Tamu, the largest volcano on Earth, shares characteristics of both a mid-ocean ridge and a shield volcano. Its unique characteristics may force us to rethink a classic volcano formation theory.
When the Tamu Massif was discovered in September 2013, researchers suspected that it might be a single volcano. If this were, in fact, the case, it would make Tamu the single largest shield volcano on the globe. A new study, however, casts doubt on that idea — but shows that Tamu might be even more interesting than we thought.
Tamu is an extinct volcano, dating from the Mesozoic, some 145 million years ago. It is located 1,600 km (990 mi) east of Japan at a spreading ridge triple junction, where three tectonic plates are diverging from each other. However, Tamu was considered to be a shield volcano, comprising almost entirely of fluid lava flows from an emerging mantle plume.
This might not be the case.
Spreading ocean ridges typically form large volcanoes themselves. They also have a very distinct magnetic signature, which researchers can analyze. Essentially, whenever lava comes up the surface it solidifies, and the magnetic minerals inside it tend to align to the Earth’s magnetic poles — like compass needles frozen in time.
The magnetic poles are in constant movement, so when the next generation of lava bubbles up, those minerals will have a slightly different magnetic alignment, and so on. This magnetic analysis can also highlight polarity changes in the magnetic poles, which researchers can then detect.
Linear magnetic anomalies formed by the three ridges had previously been found around Tamu Massif, but it was unclear whether they continued within the volcano itself. Existing information seemed to suggest that this was not the case, hence the argument for Tamu being a shield volcano.
Now, a team of researchers from Texas, China, and Japan analyzed data from 4.6 million magnetic field readings carried over 54 years by ship tracks carrying magnetic measurement equipment. They also had new surveys over the area, finding that linear magnetic anomalies around Tamu Massif blend into linear anomalies over the mountain itself, indicating that the ridge is directly connected to the volcano formation.
“For Tamu Massif, we find dominantly linear magnetic field anomalies caused by crustal blocks of opposite magnetic polarity. This pattern suggests that Tamu Massif is not a shield volcano, but was emplaced by voluminous, focused ridge volcanism,” the study reads.
This is important because it suggests that the Tamu Massif (and potentially other similar areas) were formed through entirely different processes than we thought. A commonly accepted model in volcanology suggests that a hotter (and therefore, lighter) blob of magma, called a mantle plume, slowly rises through the mountain.

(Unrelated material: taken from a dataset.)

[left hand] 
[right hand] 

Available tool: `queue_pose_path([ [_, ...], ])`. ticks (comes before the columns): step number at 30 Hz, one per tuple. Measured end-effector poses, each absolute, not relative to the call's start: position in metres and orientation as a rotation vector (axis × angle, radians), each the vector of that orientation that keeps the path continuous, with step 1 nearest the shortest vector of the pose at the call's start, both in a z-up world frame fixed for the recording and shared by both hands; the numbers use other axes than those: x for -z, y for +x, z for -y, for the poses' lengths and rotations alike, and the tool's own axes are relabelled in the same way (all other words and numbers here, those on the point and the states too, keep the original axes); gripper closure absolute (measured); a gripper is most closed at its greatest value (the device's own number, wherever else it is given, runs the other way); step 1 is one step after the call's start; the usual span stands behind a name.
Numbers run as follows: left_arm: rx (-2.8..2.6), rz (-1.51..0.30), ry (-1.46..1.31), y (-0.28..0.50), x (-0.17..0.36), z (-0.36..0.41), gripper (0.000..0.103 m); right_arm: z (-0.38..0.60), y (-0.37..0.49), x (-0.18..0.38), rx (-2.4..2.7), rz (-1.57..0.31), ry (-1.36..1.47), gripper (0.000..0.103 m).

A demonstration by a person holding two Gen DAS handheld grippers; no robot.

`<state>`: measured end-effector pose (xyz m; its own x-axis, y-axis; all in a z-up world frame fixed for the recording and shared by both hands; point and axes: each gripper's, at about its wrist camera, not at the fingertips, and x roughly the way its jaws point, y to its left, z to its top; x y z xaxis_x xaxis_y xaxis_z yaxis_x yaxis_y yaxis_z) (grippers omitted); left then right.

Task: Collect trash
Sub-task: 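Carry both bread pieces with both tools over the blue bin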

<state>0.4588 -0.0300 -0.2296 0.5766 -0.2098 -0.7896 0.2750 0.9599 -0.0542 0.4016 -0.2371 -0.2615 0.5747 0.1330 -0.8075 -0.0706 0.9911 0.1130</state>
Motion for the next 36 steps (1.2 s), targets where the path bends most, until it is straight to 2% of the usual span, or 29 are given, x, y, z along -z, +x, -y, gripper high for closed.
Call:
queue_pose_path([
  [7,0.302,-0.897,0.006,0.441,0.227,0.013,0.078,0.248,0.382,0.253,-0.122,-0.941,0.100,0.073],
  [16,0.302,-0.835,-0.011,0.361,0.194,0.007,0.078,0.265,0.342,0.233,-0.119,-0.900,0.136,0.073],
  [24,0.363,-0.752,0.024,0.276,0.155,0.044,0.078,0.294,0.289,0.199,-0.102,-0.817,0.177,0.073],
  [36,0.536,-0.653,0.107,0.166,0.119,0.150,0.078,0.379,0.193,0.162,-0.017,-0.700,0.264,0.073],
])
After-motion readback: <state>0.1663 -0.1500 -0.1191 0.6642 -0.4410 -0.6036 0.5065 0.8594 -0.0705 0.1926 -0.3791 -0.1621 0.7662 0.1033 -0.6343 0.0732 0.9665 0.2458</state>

This plume creates a volcano when it reaches the surface through a vertical succession of lava flows.
But in the case of Tamu, this succession is lateral, not vertical, which the mantle plume theory struggles to incorporate.
William Sager, a geophysicist at the University of Houston and senior author for the paper, was one of the authors of the study which concluded that Tamu is likely a shield volcano, but he says questioning old ideas and putting them to the test is an essential part of science.
“Science is a process and is always changing. There were aspects of that explanation that bugged me, so I proposed a new cruise and went back to collect the new magnetic data set that led to this new result.”
“In science, we always have to question what we think we know and to check and double check our assumptions. In the end, it is about getting as close to the truth as possible—no matter where that leads.”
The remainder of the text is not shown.